# Home purchase in merida



## Revchico (Oct 21, 2013)

Greetings, does anyone know if an expat. is able to buy a home in their name?


----------



## chicois8 (Aug 8, 2009)

sure but it will require a fidecommiso or bank trust, you can even buy on an FMM...


----------



## Revchico (Oct 21, 2013)

*home purchase*



chicois8 said:


> sure but it will require a fidecommiso or bank trust, you can even buy on an FMM...


Ok, thanks for the response really appreciate it.


----------



## Isla Verde (Oct 19, 2011)

chicois8 said:


> sure but it will require a fidecommiso or bank trust, you can even buy on an FMM...

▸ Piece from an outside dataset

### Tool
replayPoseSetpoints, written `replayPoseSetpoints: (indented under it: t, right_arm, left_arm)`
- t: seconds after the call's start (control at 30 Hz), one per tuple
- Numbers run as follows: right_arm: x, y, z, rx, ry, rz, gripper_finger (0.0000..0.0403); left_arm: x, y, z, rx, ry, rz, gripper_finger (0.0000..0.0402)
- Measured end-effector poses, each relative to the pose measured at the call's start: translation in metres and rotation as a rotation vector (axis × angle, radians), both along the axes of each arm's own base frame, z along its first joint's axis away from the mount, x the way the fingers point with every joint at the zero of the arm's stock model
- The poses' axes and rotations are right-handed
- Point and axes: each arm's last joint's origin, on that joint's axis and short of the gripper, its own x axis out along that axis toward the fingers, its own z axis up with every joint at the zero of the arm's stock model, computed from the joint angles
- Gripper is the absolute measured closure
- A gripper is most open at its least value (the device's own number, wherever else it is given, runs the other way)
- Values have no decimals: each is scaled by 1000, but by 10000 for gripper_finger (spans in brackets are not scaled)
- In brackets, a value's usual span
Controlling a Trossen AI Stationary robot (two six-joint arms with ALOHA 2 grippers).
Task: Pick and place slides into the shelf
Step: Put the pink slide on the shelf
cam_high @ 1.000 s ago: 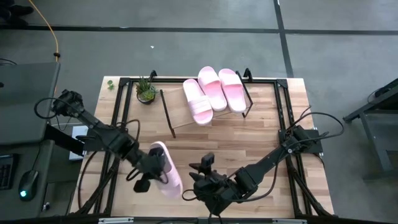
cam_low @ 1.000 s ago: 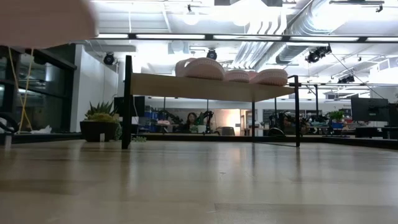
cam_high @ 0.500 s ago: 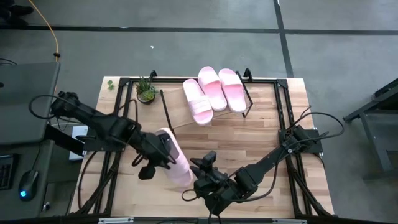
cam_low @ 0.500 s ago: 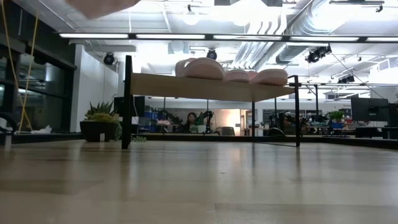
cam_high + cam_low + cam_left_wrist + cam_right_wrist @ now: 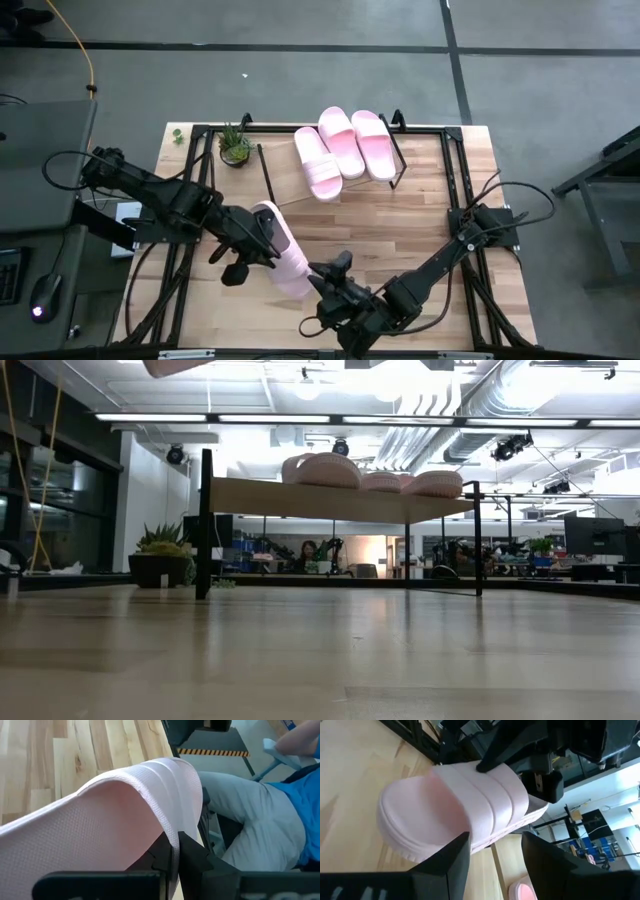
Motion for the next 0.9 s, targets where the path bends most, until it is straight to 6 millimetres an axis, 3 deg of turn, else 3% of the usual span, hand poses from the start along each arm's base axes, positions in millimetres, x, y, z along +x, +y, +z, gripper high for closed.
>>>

You only need a fideicomiso if the land you want to purchase is near the coast.


----------



## chicois8 (Aug 8, 2009)

That's correct Isla, 50km or 31 miles from the coast but Merida is 33KM or 20 miles from the coast so Merida is in the restricted zone and a fidecomiso is required......

A fide is also required within 100KM or 60 miles from an international border.....


----------



## Isla Verde (Oct 19, 2011)

chicois8 said:


> That's correct Isla, 50km or 31 miles from the coast but Merida is 33KM or 20 miles from the coast so Merida is in the restricted zone and a fidecomiso is required......
> 
> A fide is also required within 100KM or 60 miles from an international border.....


Thanks for the clarification, chico.


----------